Hostility to Russia’s First Non-Russian Beauty Queen a Clear Departure from Internationalism of Soviet Times, Central Asian Portal Says


Paul Goble

            Staunton, December 23 – Many Russians reacted with hostility to the election of a non-Russian or in truth a woman who was the product of an ethnically mixed family as Miss Russia, attacking her in online comments and making it impossible for her to make the career that others with that title have made.

            Given that the Russian Federation like the USSR is a multi-ethnic state, the Living Central Asia portal says, it was only a matter of time until someone other than an ethnic Russian would be selected as a beauty queen in that country (zen.yandex.ru/media/centralasia/pochemu-nevzliubili-pervuiu-nerusskuiu-miss-rossiia-chto-s-nei-stalo-5df871ace3062c00b1aa81fe).

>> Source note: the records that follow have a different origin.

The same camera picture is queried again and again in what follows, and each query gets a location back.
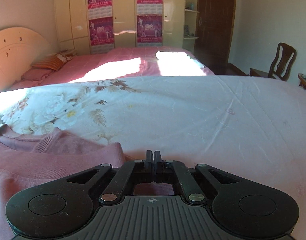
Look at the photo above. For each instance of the dark wooden chair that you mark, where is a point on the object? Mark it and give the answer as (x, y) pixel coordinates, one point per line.
(282, 60)

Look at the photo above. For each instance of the dark wooden door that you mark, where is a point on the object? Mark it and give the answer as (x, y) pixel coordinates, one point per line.
(215, 22)

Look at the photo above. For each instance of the teal jar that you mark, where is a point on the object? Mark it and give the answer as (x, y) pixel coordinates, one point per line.
(191, 5)

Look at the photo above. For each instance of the cream corner shelf unit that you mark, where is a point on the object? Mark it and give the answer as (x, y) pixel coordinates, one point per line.
(191, 20)

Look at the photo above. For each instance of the pink pillow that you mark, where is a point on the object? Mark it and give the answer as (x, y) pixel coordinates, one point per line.
(36, 74)

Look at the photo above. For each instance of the striped pillow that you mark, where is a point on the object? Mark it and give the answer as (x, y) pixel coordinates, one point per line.
(53, 62)

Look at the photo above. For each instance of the cream wooden headboard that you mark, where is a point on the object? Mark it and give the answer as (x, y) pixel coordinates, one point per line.
(15, 47)

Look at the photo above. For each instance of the pink sweater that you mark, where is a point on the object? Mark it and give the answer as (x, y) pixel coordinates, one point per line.
(43, 160)

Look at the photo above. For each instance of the floral bed sheet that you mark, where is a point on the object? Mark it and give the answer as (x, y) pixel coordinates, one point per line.
(192, 117)

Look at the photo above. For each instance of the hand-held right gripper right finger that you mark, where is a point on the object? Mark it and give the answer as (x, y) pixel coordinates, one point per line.
(158, 162)

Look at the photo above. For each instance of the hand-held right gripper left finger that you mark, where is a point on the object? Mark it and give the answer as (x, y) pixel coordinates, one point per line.
(149, 162)

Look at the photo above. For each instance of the pink bed sheet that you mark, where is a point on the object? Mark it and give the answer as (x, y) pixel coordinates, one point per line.
(105, 62)

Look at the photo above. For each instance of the cream wardrobe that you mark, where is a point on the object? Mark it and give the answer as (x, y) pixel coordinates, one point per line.
(68, 17)

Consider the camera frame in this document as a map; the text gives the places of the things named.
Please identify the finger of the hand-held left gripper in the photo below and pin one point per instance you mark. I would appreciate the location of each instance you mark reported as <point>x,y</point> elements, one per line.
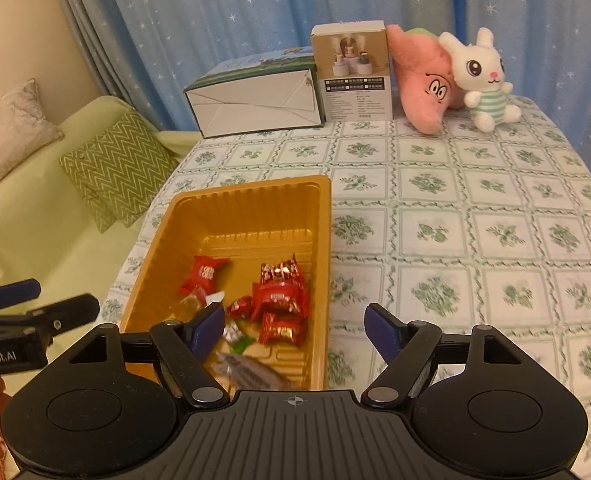
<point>70,312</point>
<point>13,293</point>

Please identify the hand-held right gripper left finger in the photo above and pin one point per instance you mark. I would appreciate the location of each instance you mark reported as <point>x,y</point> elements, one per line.
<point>209,327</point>

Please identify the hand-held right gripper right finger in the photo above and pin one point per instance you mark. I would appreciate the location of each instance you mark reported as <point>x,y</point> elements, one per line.
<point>381,330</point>

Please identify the small silver candy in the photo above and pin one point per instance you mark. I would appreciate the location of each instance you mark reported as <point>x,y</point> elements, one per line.
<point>233,332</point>

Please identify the yellow candy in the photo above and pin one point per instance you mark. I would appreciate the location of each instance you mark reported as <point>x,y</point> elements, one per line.
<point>190,305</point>

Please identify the small red candy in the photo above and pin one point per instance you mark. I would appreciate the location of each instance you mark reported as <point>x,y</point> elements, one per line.
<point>240,307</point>

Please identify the small green candy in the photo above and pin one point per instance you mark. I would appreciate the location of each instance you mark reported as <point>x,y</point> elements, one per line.
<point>243,345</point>

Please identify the red candy with white label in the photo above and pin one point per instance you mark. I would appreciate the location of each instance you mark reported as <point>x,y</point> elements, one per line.
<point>204,272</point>

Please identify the grey silver snack packet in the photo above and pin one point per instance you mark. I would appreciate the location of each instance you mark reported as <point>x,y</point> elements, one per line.
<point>250,372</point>

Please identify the large red snack packet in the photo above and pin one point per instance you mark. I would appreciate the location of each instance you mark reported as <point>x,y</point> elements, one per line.
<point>280,297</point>

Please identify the brown red candy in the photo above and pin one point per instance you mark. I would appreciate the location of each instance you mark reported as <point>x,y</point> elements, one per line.
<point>278,271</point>

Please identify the orange plastic tray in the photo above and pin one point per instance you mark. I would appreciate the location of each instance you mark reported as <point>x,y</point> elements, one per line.
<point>255,215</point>

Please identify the light green sofa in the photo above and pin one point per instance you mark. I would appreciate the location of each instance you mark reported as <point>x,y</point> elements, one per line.
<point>35,240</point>

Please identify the green zigzag pillow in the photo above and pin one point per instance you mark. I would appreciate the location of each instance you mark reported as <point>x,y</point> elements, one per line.
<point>120,160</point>
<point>100,217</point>

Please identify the floral checked tablecloth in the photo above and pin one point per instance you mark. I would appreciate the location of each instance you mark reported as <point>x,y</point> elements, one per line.
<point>475,240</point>

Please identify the beige patterned pillow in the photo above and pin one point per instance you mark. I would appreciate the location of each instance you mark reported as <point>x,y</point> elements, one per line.
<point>10,135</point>

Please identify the large white cardboard box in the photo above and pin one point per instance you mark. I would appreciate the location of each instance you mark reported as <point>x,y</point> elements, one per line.
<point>255,105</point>

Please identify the pink star plush toy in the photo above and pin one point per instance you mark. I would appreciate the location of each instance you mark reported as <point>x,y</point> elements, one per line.
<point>420,80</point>

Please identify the small beige product box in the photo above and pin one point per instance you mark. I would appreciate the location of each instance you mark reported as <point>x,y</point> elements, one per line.
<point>350,75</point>

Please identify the grey star-print curtain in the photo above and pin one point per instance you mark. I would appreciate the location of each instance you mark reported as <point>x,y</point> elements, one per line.
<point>90,35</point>

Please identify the white bunny plush toy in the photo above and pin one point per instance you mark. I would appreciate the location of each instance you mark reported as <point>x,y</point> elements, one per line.
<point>480,75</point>

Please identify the blue star-print curtain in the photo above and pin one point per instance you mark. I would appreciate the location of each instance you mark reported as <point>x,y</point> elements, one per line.
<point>275,5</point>

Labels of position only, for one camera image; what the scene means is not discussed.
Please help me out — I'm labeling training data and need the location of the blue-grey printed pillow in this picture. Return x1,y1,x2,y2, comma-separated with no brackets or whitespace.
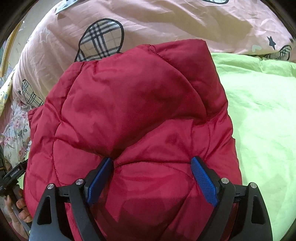
55,0,79,14

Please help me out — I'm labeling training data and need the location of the red quilted jacket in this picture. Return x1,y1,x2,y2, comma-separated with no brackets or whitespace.
23,39,243,241

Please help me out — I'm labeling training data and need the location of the pink duvet with plaid hearts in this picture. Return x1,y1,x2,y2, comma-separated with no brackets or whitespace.
11,0,294,109

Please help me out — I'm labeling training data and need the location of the yellow floral quilt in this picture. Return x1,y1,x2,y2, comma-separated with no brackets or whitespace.
0,72,15,116

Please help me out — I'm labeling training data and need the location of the light green blanket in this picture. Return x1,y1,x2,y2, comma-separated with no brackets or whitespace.
210,53,296,234

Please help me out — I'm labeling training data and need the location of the gold picture frame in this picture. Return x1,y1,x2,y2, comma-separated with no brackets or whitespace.
2,25,23,75

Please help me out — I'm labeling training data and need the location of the floral ruffled pillow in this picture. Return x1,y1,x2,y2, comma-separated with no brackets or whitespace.
0,100,31,167

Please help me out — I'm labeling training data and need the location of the person's left hand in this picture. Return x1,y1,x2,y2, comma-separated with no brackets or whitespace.
4,185,33,238

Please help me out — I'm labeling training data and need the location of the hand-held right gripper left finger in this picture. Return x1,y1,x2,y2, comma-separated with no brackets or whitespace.
31,157,114,241

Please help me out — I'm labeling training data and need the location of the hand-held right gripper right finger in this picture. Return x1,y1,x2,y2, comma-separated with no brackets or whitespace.
190,156,273,241

            This actually occurred six years ago, the portal continues, when Elmira Abdrazakova, a student from Kemerovo Oblast was chosen as Miss Russia. “Despite her obviously eatern name, she isn’t from the Caucasus, isn’t a Bashkir or Buryat but from an ethnically mixed family – her father was a Tatar and her mother, an ethnic Russian.

            Most who win this coveted title quickly make a big career on television or in movies. But this hasn’t happened with Elmira. In fact, “almost nothing has been heard of her” over the last six years, prompting the question “why?”

            Abdrazakova was in fact born in northeastern Kazakhstan’s Pavlodar Oblast where ethnic Russians at the time of her birth formed more than half of the population but lived more or less peacefully with Kazakhs and Tatars. That resulted in her parents marriage, but this union proved unsuccessful.

            As a result, the three-year-old Abdrazakova and her mother moved across the border to Russia’s Kemerovo Oblast whose long-time head was the ethnic Kazakh Aman Tuleyev.  Her mother succeeded in getting her and her young brother good educations; and for her work as a parent, she was honored by the regional authorities.

            But getting the title of Miss Russia proved as much a problem as a springboard to better things, the Living Central Asia portal says. “Many people could not come to terms with the idea that the main face of Russia should be a girl of mixed blood.”  They felt a Miss Russia should be an ethnic Russian and they let her know that.

            Elmira was shocked by the reaction which fortunately died out over time, and she was able to get on with her life, not as she planned as an actress but as a model. 

            “On her example,” the portal continues, “we see how far present-day Russia has shifted from the Soviet ideals of the recent past. Friendship of the peoples then was not only the official policy but an accomplished fact of international relations. Thirty or forty years ago no one would have said a girl from a mixed family didn’t have the right to be the first beauty of Russia.”

            Had anyone done so, “both ordinary people and government officials would have become angry” and condemned such “xenophobia.”  But unfortunately, the same thing is not true today.